I remember many years ago (back when I used to blog on a semi-regular basis) I had a recurring theme of insomnia.
But I got over it. I got busy. I got married. I got an extra child. I got a job. I got 2 jobs. I got another and extra work on the side.
The last few weeks, it seems to have returned - not every night so I could anticipate it, but enough nights for me to be very frustrated about it.
I know what is causing it.
Currently I have 3 part-time jobs (plus occasional work for my own little tiny business) and the third one has added a degree of theoretical logic that would make Douglas Adams proud.
Don't get me wrong - I love the new job, because it is a "feelgood" job - BUT I went from fitting 25 hours into 4 days to trying to fit 31 hours into 3.75 days - which is still doable (if you make your breaks the time travel between workplaces) but when you put a "you can't work more than 4 hours without a break, but must work a minimum of 2 AND can't start any of them before 8.30am" it starts making the calendar of activity I put on the wall for the whole family look very confusing.
And then my 20 hour a week job is having a few staffing issues and/or changes which mean that I am (a) dealing with new members of the team with little to no clue (and currently not looking like switching on before the person he replaces leaves) and (b) currently having to come in and close up every day (see the above paragraph in regard to timetabling - its another layer of logistics).
Of course, my few extra hours means a lot more load is falling on V to be the parent on hand with the girls - and hats off to him because he is doing well, but it means I get mobbed when I do appear and I get sad when I am away from them so much - especially at moments like this afternoon, when instead of having my afternoon pick-up after school with 'Salina I am going in to work AND after her last afternoon up there (long story - end result going in to Mum's work isn't as fabulous on Wednesday afternoons as it used to be on the occasional Saturday) she chose catching the bus home...
And I also feel like I am missing so much.

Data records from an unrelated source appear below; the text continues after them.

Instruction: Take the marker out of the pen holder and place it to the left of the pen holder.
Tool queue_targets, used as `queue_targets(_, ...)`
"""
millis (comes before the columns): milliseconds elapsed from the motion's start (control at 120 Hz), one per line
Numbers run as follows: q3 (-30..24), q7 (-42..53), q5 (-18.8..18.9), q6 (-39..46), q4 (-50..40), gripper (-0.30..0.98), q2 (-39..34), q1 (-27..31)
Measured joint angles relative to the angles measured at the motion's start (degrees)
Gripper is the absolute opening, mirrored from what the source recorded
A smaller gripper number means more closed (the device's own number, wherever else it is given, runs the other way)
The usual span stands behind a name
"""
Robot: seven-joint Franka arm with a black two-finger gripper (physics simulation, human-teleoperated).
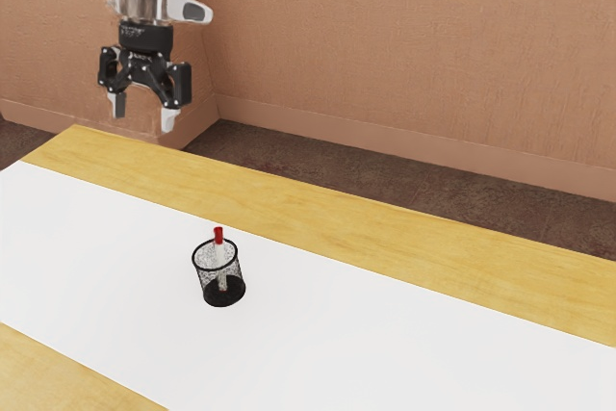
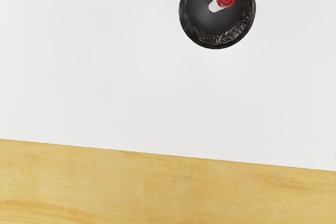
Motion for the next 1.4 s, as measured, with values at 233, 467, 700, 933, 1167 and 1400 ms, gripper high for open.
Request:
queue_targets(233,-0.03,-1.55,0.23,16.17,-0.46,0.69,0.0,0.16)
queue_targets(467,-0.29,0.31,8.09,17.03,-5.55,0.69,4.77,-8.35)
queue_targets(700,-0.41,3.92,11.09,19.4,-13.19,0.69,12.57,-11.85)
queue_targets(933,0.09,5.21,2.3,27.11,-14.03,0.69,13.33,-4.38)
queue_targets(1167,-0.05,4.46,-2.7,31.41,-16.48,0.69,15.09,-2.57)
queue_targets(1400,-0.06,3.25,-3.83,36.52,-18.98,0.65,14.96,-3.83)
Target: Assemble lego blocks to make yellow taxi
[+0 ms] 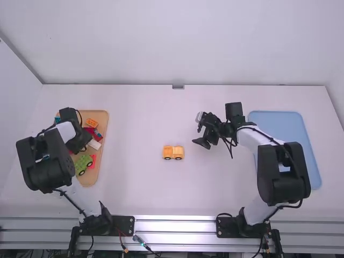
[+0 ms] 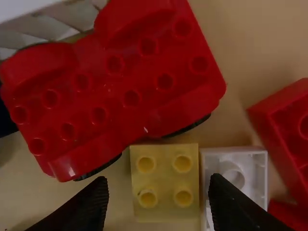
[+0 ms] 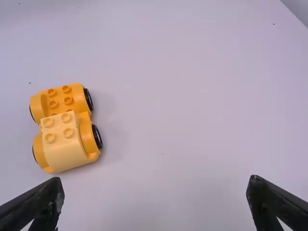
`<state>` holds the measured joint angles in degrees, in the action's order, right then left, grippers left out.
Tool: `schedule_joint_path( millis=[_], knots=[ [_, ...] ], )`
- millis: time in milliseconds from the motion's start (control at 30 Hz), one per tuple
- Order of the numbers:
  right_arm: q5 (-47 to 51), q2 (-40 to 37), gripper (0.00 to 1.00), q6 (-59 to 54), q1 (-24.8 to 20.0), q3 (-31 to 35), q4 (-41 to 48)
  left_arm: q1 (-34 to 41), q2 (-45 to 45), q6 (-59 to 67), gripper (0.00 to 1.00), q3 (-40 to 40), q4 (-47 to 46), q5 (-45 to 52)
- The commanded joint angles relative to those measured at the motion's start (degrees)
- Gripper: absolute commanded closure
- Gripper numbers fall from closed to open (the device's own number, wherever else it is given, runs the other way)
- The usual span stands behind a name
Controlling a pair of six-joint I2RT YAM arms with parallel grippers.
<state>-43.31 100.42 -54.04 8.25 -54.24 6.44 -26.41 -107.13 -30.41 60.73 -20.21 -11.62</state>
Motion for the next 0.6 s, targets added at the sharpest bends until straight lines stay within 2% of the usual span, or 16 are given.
schedule_joint_path(
  millis=[0,400,567],
  knots=[
    [-0.33,-1.62,0.01,0.26,0.07,0.63,0.17,-0.24,0.07,0.22,0.46,-1.25,-0.31,0.02],
    [-0.31,-1.62,0.01,0.26,0.07,0.63,0.35,-0.24,0.07,0.24,0.52,-1.62,1.03,-0.02],
    [-0.33,-1.62,0.01,0.28,0.07,0.63,0.33,-0.31,0.07,0.22,0.51,-2.95,3.3,0.04]
  ],
)
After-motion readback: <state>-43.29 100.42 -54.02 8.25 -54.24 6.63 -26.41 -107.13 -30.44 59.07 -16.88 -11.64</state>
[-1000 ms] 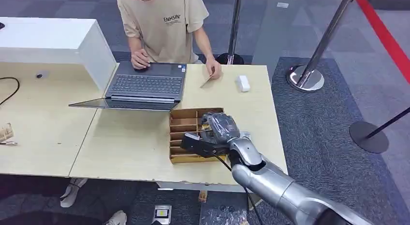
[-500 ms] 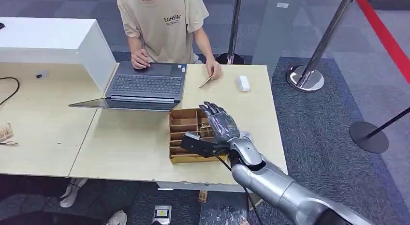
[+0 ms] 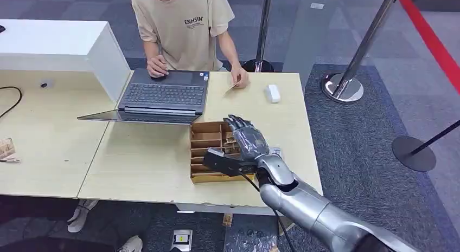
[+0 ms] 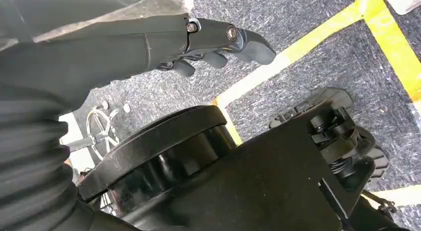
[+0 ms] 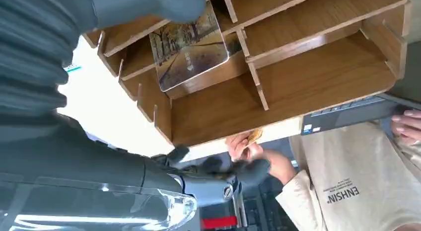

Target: Pass the card to the sensor for recognition and then transmit it.

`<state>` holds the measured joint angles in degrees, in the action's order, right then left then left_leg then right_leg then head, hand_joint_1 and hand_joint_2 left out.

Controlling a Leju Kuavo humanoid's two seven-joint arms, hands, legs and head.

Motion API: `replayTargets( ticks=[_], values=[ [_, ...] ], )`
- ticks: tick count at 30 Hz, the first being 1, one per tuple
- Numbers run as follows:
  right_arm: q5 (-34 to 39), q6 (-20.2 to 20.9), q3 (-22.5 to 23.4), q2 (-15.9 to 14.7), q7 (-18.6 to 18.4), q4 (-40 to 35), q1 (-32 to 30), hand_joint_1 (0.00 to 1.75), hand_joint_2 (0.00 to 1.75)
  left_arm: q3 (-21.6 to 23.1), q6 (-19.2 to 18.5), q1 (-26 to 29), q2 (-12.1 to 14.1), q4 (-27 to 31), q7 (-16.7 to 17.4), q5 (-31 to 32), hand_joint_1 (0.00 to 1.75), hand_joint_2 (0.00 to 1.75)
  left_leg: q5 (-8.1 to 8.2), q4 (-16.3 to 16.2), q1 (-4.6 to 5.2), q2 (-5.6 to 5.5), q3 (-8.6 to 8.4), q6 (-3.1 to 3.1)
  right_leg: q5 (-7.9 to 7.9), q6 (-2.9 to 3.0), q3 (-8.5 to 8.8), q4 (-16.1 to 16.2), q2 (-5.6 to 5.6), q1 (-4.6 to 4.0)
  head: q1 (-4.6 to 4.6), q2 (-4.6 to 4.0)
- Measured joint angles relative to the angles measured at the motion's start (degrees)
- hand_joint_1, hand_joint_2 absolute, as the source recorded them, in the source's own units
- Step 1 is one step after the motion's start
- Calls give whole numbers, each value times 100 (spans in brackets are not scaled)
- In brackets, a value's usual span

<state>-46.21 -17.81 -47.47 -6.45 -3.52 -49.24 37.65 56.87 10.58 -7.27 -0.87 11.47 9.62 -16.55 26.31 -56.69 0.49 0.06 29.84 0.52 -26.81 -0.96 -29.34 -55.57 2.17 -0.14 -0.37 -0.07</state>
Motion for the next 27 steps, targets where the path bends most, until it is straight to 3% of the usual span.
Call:
replayTargets(
  ticks=[1,3,7,27],
  values=[
    [4,13,0,0,0,2,-3,80,175,0,2,0,0,0,0,-9,0,175,0,0,0,0,0,0,0,0,0,0,0,0,0,0],
    [11,33,0,0,7,4,-6,99,175,-2,2,0,0,-2,0,-11,0,175,0,0,0,0,0,0,0,0,0,0,0,0,0,0],
    [13,50,0,0,13,11,-11,124,175,-2,4,0,0,0,0,-15,0,175,0,0,0,0,0,0,0,0,0,0,0,0,2,0],
    [79,118,-4,28,118,153,-39,120,175,-2,4,-4,0,0,15,-52,0,175,0,0,0,0,-1,0,0,0,0,0,0,0,0,0]
  ],
)
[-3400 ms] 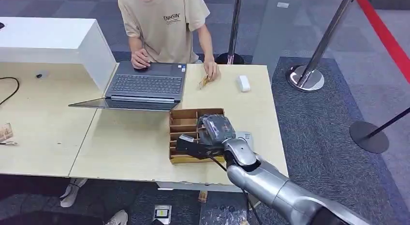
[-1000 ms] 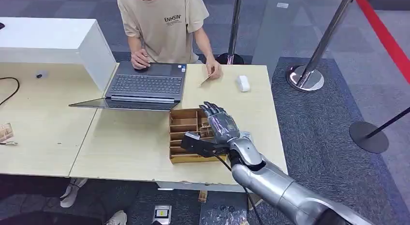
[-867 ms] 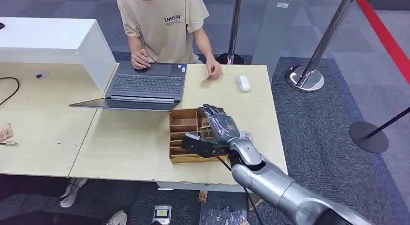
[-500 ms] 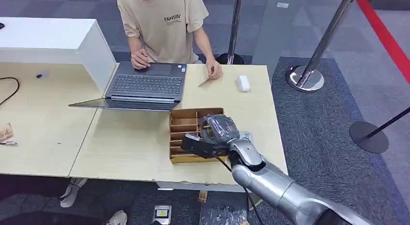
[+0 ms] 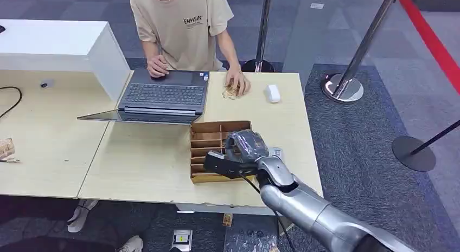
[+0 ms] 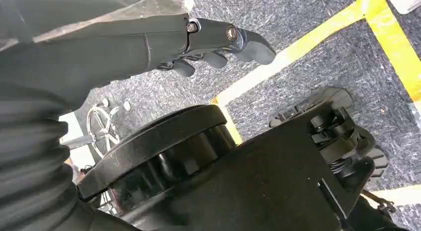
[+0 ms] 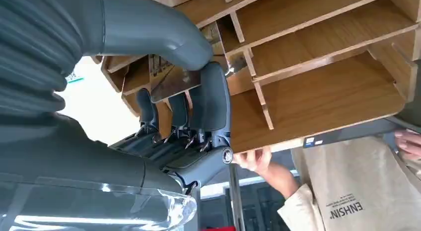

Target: Pass the card to the sensor for recognition and then transmit it.

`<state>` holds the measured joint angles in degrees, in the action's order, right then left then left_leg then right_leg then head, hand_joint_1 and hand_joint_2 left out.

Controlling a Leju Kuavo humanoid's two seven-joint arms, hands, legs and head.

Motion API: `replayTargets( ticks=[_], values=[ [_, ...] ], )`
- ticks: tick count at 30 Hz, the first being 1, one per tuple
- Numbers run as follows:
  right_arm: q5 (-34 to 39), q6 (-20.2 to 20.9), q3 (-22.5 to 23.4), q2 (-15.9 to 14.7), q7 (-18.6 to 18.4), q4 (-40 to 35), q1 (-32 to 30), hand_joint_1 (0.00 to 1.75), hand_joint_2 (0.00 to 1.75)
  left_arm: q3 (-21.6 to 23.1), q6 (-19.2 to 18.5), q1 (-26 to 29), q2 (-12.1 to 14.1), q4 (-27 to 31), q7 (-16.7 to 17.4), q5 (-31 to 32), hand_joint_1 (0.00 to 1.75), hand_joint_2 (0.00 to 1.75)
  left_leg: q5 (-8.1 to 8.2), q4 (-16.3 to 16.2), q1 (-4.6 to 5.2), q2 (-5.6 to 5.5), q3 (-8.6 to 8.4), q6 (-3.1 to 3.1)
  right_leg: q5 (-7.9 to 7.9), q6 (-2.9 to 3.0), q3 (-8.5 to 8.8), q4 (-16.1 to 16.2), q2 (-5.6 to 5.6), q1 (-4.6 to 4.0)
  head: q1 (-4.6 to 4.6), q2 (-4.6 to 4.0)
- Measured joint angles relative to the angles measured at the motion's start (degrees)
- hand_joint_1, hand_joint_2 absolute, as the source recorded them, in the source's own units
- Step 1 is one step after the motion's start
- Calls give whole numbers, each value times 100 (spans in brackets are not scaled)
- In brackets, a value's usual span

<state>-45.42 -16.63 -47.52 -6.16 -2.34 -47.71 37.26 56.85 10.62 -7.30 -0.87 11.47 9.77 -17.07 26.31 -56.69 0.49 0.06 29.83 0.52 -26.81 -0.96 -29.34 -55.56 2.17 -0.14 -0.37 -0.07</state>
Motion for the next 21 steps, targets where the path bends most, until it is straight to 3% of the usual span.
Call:
replayTargets(
  ticks=[11,15,17,21],
  values=[
    [4,15,0,28,24,74,0,112,175,0,-2,0,-2,0,0,-15,0,175,0,0,0,0,0,0,0,0,0,0,0,0,0,0],
    [13,76,0,31,50,103,1,145,175,0,-2,0,-2,-2,0,-44,0,175,0,0,0,0,1,0,0,0,0,0,0,0,0,0],
    [31,107,0,33,59,105,3,175,175,0,-2,0,0,0,-9,-57,0,175,0,0,0,0,0,0,0,0,0,0,0,0,0,0],
    [44,120,-4,35,94,120,2,175,175,0,-2,0,0,0,-17,-65,0,175,0,0,0,0,1,0,0,0,0,0,0,0,0,0]
  ],
)
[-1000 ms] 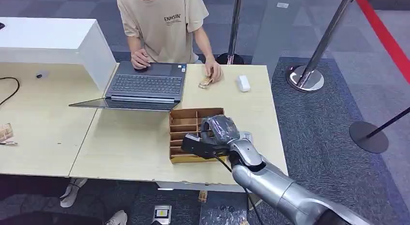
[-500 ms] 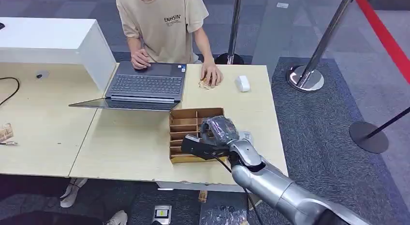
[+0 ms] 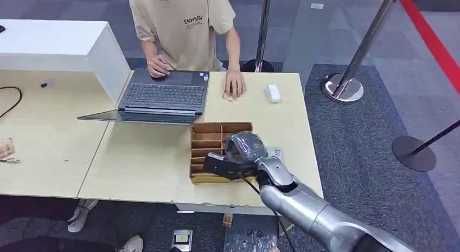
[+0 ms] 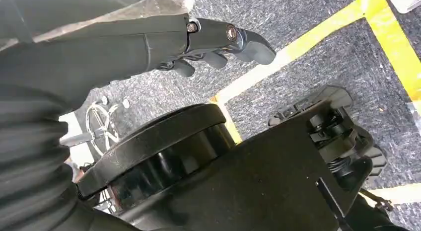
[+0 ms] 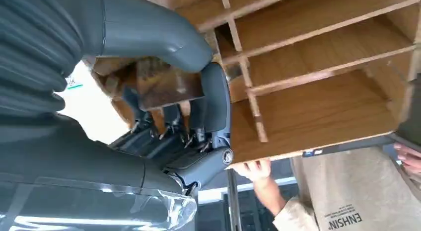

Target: Pass the card to the sensor for recognition and then transmit it.

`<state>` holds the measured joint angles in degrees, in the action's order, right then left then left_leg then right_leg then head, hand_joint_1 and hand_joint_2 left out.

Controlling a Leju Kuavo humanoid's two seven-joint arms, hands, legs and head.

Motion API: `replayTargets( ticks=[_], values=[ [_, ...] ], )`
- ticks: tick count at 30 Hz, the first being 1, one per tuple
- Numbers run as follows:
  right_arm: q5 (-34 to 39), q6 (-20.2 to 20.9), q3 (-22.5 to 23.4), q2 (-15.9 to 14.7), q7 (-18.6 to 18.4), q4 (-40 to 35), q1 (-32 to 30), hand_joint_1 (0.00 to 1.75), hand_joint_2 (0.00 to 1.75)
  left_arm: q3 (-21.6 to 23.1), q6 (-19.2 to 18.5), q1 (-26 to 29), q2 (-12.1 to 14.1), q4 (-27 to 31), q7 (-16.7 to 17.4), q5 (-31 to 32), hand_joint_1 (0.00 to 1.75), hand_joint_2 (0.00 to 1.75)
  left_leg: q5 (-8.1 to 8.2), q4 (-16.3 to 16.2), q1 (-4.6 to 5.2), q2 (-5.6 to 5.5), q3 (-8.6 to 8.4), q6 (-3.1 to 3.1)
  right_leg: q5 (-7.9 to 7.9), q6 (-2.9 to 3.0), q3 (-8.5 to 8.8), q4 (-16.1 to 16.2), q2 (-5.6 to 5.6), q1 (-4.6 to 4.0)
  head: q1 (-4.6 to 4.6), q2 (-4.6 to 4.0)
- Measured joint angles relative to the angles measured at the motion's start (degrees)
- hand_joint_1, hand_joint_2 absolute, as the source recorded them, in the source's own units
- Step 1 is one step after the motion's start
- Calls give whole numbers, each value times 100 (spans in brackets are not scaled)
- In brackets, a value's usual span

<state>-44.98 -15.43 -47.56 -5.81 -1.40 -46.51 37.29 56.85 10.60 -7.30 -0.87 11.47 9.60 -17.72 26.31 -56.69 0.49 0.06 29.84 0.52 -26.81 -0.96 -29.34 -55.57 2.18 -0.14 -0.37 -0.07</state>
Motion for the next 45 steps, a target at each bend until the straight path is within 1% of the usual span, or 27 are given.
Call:
replayTargets(
  ticks=[20,32,37,45],
  values=[
    [79,-39,-39,11,44,35,1,175,175,0,0,-4,-2,0,-11,17,0,175,0,0,0,0,0,0,0,0,0,0,0,0,0,0],
    [77,-151,-39,9,116,24,42,175,175,0,-2,-4,-9,0,-9,76,0,175,0,0,0,0,1,0,0,0,0,0,0,0,2,0],
    [77,-120,-26,-7,190,-105,370,175,175,0,-17,-9,-11,0,-9,131,0,175,-2,0,0,0,1,0,2,2,0,-1,0,0,0,0],
    [64,133,-2,-11,315,-275,1121,175,175,4,-68,-33,-13,0,-13,218,0,175,-4,0,0,0,1,0,3,2,-1,-1,0,0,2,0]
  ],
)
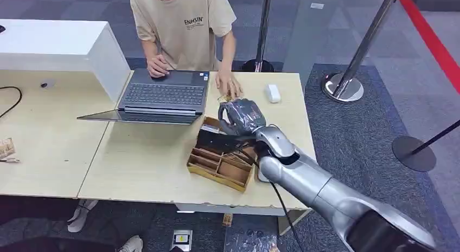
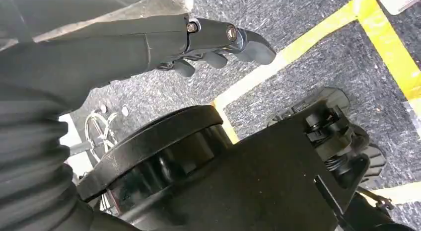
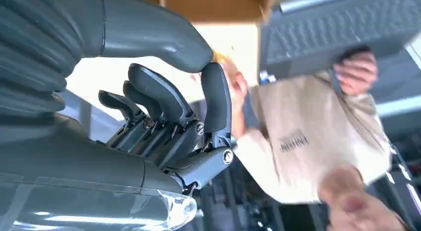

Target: Pass the card to the sensor for recognition and then transmit it.

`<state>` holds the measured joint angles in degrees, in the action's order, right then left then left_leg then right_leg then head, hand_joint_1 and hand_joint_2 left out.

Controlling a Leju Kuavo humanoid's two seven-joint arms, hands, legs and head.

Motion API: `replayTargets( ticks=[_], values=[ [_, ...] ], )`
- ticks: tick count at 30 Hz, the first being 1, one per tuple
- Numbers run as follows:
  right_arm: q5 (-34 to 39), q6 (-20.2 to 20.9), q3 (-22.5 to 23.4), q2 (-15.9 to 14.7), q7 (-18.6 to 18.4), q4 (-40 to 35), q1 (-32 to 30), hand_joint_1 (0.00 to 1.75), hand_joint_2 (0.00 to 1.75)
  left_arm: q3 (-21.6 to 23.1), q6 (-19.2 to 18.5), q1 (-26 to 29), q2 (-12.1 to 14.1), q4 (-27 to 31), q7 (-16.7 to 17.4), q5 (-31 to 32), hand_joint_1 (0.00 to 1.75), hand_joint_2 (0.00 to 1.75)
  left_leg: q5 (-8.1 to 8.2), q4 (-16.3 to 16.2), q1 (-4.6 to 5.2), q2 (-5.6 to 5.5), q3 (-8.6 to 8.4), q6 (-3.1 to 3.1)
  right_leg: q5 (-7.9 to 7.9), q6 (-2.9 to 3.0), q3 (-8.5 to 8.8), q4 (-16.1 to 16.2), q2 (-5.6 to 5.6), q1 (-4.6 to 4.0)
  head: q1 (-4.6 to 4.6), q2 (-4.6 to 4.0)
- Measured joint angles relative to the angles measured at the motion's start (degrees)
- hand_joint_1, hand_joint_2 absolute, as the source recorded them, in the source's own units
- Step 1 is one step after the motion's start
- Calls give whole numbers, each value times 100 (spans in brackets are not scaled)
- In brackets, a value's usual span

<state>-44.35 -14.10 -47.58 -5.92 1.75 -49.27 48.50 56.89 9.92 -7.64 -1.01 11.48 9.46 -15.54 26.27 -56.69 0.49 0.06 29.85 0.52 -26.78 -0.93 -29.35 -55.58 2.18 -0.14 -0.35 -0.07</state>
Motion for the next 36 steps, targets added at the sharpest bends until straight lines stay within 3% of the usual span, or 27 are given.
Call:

Its 'Salina's first year at high school and she is going great guns - apparently, although I do worry about my little fish in that big pond. Paris has moved into a new room at daycare and suddenly has gone through a whole development spurt to suit.
Gee - uplifting much - hasn't cured the insomnia and still remains that I have 3 jobs to go to in a few short hours...
I miss my old insomnia whinges. They weren't so depressing. Or frustrating. Or tiring.